--- The task ---
Please transcribe the data exactly as shown, skipping the images.

══════

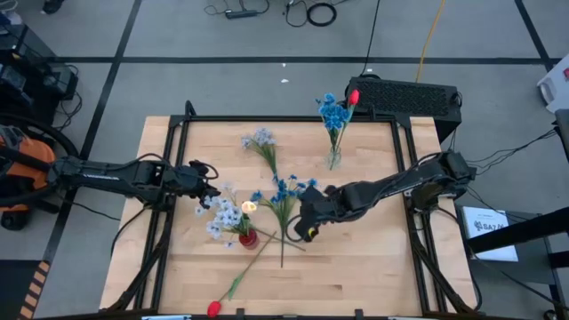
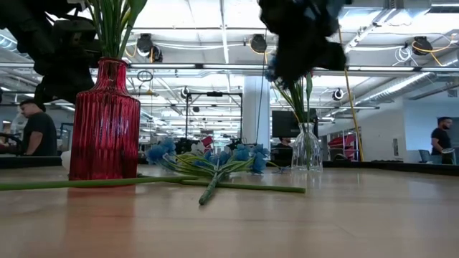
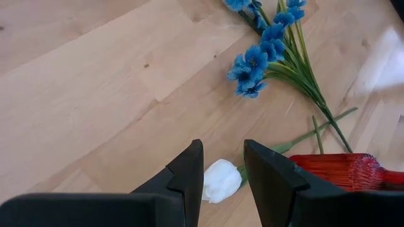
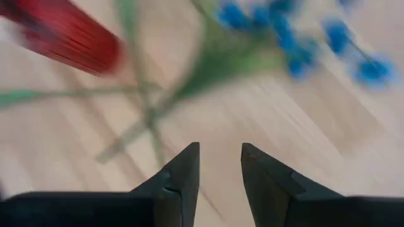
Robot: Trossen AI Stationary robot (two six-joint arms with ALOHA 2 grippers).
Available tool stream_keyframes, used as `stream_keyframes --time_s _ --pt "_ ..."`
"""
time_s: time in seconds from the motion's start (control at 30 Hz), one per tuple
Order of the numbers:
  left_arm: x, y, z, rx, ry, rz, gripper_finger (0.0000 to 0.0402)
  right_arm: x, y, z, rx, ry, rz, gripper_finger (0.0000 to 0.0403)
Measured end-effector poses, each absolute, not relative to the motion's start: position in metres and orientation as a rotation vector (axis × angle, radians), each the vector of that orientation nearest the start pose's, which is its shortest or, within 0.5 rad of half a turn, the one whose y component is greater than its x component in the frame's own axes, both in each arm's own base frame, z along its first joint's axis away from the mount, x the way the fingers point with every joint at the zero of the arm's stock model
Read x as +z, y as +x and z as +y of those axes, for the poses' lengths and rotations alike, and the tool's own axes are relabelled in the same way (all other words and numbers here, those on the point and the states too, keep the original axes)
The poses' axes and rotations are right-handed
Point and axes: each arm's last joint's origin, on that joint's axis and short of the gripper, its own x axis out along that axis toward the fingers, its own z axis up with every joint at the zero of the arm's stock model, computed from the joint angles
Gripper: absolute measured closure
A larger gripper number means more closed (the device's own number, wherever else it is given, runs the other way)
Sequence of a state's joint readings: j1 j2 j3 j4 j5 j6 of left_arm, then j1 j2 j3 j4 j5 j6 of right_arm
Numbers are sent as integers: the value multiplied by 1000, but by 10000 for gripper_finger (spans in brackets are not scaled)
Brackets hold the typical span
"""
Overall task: Sort flowers into vase by color
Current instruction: Put the blue flower into the transparent vase
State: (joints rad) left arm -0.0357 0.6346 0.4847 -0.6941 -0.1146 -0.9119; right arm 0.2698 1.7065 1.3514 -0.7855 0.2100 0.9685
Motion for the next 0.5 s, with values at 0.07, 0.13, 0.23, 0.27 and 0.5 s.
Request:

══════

--- Task result ---
Robot: Trossen AI Stationary robot (two six-joint arms with ALOHA 2 grippers).
Available tool stream_keyframes, used as `stream_keyframes --time_s _ --pt "_ ..."`
"""
time_s: time in seconds from the motion's start (control at 30 Hz), one per tuple
Order of the numbers:
  left_arm: x, y, z, rx, ry, rz, gripper_finger (0.0000 to 0.0402)
  right_arm: x, y, z, rx, ry, rz, gripper_finger (0.0000 to 0.0403)
Measured end-effector poses, each absolute, not relative to the motion's start: position in metres and orientation as a rotation vector (axis × angle, radians), each the vector of that orientation nearest the start pose's, which is its shortest or, within 0.5 rad of half a turn, the one whose y component is greater than its x component in the frame's own axes, both in each arm's own base frame, z along its first joint's axis away from the mount, x the way the fingers point with every joint at the zero of the arm's stock model
Read x as +z, y as +x and z as +y of those axes, for the poses' lengths and rotations alike, and the tool's own axes are relabelled in the same way (all other words and numbers here, those on the point and the states too, keep the original axes)
The poses' axes and rotations are right-handed
Point and axes: each arm's last joint's origin, on that joint's axis and short of the gripper, its own x axis out along that axis toward the fingers, its own z axis up with every joint at the zero of the arm's stock model, computed from the joint angles
Gripper: absolute measured closure
A larger gripper number means more closed (the device's own number, wherever else it is given, runs the other way)
Sequence of a state's joint readings: j1 j2 j3 j4 j5 j6 of left_arm, then j1 j2 j3 j4 j5 j6 of right_arm
Numbers are sent as integers: the value multiplied by 1000, but by 10000 for gripper_finger (spans in brackets are not scaled)
Brackets hold the typical span
"""
Overall task: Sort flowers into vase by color
Current instruction: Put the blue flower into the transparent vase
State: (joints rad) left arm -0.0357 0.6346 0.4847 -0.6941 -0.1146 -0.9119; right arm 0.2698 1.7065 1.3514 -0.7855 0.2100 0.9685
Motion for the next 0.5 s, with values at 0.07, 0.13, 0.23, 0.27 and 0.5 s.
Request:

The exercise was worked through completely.